If Egypt’s oil production is down, follow-on industries like refining and chemical products are likely down as well, making it difficult to increase revenues from these sources, or to obtain additional taxes related to the spending of workers in these industries. The Suez Canal is one of Egypt’s sources of revenues, but with world oil exports down, revenues from it are likely dropping as well.
Cutbacks in oil production and in Suez Canal transport can be expected to exacerbate unemployment problems. The Egyptian unemployment rate was listed at 9.7% in 2010 by the CIA World Factbook.
Egypt has a history of a fairly egalitarian approach to distribution of income. In 2001, the CIA Factbook lists its GINI coefficient as 34.4%, which is near that of the United Kingdom, and much better than, say, that of the US. But in recent years, the CIA Factbook says Cairo from 2004 to 2008 aggressively pursued economic reforms to attract foreign investment and facilitate GDP growth.
These economic reforms likely raised the income of some people, but not of everyone, creating a wider gap between the rich and poor. This may lie behind reports of concerns by the poor that they are falling farther behind economically. With the county’s history of a more even income distribution and the recent rise in food prices, this rising income inequality may be becoming more of an issue.
Need for Food Imports
Egypt is reported to be the world’s largest importer of wheat. In 2010, Egypt imports 40% of its food, and 60% of its wheat. The problem this year is that world wheat production is down (at least in part due to weather problems in Russia) so world exports are down.
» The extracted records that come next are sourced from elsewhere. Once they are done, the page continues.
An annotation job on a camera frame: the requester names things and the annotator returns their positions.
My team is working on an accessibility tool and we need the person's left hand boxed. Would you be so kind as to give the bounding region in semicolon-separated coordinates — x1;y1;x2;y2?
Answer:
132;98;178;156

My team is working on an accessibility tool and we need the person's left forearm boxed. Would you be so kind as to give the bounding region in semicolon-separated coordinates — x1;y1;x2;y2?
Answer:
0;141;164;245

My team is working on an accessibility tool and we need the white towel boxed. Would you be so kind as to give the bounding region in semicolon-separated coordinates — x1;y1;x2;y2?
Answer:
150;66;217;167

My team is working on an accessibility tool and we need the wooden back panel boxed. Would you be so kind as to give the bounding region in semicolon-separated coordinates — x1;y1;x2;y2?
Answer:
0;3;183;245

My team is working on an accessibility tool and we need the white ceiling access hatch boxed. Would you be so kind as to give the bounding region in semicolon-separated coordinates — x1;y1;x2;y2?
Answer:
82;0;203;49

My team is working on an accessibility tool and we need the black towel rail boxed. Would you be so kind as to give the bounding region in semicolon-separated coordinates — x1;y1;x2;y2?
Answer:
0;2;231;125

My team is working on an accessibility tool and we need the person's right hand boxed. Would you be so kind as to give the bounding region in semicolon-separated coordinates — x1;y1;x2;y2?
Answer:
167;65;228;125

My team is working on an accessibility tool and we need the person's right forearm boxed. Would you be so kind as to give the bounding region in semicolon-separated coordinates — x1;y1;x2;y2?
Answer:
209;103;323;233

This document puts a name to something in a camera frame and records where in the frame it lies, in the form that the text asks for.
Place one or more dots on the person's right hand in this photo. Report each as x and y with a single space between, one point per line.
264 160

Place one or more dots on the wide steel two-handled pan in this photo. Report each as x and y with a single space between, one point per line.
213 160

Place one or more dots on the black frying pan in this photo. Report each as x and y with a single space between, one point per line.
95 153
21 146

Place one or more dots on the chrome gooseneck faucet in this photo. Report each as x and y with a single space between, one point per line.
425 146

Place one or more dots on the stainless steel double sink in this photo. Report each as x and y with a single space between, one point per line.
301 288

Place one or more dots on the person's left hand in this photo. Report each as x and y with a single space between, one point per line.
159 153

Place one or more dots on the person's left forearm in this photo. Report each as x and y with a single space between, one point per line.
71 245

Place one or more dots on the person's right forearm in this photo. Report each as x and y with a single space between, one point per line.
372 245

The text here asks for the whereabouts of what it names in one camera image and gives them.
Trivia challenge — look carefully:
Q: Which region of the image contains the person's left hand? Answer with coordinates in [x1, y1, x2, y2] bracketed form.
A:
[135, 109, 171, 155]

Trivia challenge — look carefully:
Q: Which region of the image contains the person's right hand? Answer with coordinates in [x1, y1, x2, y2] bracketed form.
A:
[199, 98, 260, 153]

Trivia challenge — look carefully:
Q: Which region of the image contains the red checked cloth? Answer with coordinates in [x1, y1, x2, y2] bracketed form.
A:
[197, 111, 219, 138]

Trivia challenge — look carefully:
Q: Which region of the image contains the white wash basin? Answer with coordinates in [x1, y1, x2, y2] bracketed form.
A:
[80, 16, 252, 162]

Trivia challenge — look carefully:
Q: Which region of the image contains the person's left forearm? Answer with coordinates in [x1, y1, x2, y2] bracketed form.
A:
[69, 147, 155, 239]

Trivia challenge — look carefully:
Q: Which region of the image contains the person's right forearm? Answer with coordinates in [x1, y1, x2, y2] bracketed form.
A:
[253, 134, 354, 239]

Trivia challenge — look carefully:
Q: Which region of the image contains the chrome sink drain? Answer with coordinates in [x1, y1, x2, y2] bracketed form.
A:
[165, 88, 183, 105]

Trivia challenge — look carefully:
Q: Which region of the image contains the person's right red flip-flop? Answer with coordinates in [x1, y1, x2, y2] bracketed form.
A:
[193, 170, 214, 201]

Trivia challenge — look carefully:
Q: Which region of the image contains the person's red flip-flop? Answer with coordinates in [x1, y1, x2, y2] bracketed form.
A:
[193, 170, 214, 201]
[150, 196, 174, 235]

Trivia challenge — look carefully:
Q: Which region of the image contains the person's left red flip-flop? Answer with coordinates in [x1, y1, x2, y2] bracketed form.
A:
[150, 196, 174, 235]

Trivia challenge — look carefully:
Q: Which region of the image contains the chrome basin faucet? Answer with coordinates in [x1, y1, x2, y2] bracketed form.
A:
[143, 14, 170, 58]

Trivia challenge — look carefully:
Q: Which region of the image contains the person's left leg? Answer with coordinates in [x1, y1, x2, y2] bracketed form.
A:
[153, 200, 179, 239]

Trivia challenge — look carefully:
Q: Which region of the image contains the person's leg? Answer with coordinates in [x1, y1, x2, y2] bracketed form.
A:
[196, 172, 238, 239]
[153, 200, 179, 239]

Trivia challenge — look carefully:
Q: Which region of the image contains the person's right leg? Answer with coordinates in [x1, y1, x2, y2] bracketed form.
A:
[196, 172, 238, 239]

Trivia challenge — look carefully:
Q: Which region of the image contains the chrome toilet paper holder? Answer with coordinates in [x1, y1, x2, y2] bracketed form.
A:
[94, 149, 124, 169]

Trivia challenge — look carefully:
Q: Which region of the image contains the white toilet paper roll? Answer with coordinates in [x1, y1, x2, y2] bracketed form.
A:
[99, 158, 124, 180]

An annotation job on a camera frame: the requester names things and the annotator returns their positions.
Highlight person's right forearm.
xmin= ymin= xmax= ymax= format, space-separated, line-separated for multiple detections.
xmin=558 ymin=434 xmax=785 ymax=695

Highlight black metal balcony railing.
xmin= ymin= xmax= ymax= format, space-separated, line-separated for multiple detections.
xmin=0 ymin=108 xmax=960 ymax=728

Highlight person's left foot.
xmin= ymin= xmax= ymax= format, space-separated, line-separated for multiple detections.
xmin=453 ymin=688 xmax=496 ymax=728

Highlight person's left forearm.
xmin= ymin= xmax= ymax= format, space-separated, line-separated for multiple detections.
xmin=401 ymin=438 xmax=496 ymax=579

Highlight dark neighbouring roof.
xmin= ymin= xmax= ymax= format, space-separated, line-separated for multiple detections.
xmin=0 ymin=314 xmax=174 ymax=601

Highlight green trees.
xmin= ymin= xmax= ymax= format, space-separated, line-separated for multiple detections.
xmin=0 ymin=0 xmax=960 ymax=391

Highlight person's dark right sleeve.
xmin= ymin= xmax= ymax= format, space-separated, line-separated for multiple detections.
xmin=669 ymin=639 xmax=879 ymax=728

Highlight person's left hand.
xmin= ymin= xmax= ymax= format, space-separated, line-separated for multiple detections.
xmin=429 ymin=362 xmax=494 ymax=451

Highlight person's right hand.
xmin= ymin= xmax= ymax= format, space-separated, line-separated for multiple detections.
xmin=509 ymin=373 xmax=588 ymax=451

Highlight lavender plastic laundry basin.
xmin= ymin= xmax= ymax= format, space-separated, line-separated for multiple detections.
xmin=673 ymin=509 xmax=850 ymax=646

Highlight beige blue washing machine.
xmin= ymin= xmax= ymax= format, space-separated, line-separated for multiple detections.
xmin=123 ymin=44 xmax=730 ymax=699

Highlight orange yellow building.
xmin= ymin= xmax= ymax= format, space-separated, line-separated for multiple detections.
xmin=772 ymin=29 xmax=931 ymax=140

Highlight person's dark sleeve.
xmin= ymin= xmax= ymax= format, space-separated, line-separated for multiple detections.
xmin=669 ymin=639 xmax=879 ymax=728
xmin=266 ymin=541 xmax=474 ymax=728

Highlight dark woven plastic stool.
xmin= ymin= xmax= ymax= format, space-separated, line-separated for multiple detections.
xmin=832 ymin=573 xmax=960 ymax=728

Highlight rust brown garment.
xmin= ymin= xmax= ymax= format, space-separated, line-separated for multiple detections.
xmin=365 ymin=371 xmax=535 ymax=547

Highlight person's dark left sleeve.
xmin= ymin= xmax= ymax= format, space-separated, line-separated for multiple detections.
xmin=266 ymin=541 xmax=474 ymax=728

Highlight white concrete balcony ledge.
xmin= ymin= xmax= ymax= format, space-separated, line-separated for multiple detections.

The higher food prices contribute to the overall inflation problem that Egypt already had. In 2010, the CIA Factbook estimated the inflation rate to be 12.8%. Since wages don’t always rise to match inflation rates, inflationary pressures have no doubt put more pressure on the government to increase subsidies, at a time it cannot really afford to do so.
Impact on the Rest of the World
Why does everyone else respond so strongly to Egypt’s problems?
One reason is that other Arab countries are also feeling some of the same pressures. Food prices are rising everywhere. Many low income people spend in excess of 50% of their income for food, so a rise in food costs becomes a real issue. People have come to depend on oil and food subsidies. If they are taken away, or not raised sufficiently to compensate for the higher costs of imports, it is a real problem.
Oil prices seem to be affected as well. If the Suez Canal should be closed because of disruptions, it could affect oil transit, particularly to Europe.
Lessons to Malaysia
Although Malaysia is currently experiencing 6% GDP thus trying to make economic reforms by reducing subsidies, higher income economies, introducing many EPPs and other measures there will be time when Malaysia will change from an oil exporting nation to an oil importing nation, problems will arise.